# Inference Turkish-LLaVA-v0.1 with 4bit Quantization

## 1. Introduction

Welcome! This notebook will guide you through running inference with the multimodal [Turkish-LLaVA-v0.1](https://huggingface.co/ytu-ce-cosmos/Turkish-LLaVA-v0.1) model using 4-bit quantization for efficient memory usage.

What you'll learn:
- Setting up your environment for LLaVA inference
- Loading and quantizing the Turkish-LLaVA model
- Preparing and processing images and prompts
- Running inference and interpreting the results

Requirements:
- A GPU-enabled environment (NVIDIA A100 or similar recommended)
- Basic familiarity with Python and Jupyter Notebooks

> **Tip:** This notebook is designed for easy use on Google Colab, Kaggle, or your own GPU machine. If you’re new to multimodal models, don’t worry—each step is explained in detail!

## 2. Install Requirements

We start by installing all necessary libraries: LLaVA, Hugging Face Transformers, PEFT, and more.

⚠️ **Notes:**
- If you are running this on Google Colab, make sure to select a GPU runtime.
- After installation, you may need to restart the notebook kernel.
- The "flash-attn" library is required for efficient attention computation.
- "BitsAndBytes" enables 4-bit quantization for large models.

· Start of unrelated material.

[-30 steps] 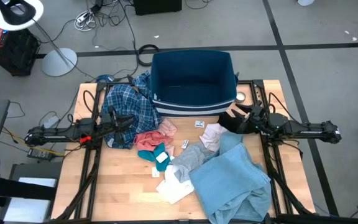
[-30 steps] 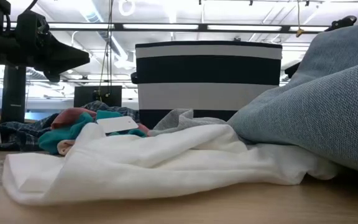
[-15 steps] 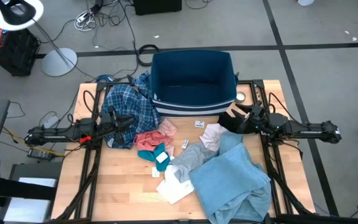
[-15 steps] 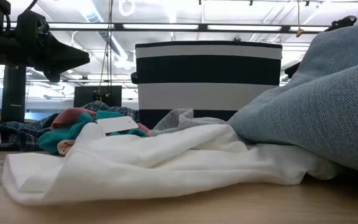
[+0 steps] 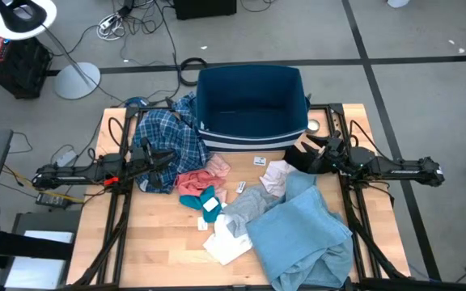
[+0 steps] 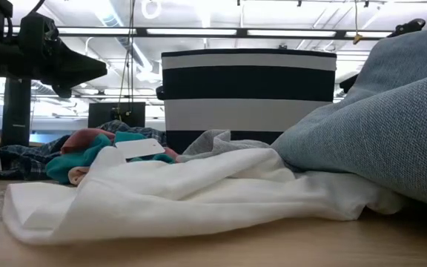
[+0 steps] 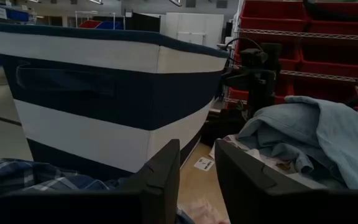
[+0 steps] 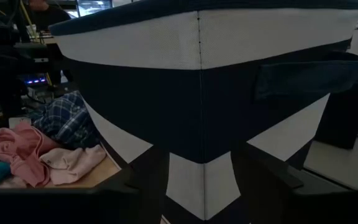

> If you encounter installation issues, try upgrading pip or restarting the runtime.

In [None]:
!pip install --upgrade pip  # enable PEP 660 support
!git clone https://github.com/haotian-liu/LLaVA.git
!(cd LLaVA && pip install -e . && pip install -e ".[train]")
!pip install flash-attn==2.7.3 --no-build-isolation --no-cache-dir
!pip install -U accelerate==0.34.2 peft==0.10.0 huggingface_hub datasets

## 3. Define Helper Functions

We define utility functions for:
- Downloading images from a URL
- Preprocessing prompts for the LLaVA model
- Running inference with the model

**Why?**
- These helpers make the code modular and reusable.
- The prompt formatting is crucial for multimodal models like LLaVA.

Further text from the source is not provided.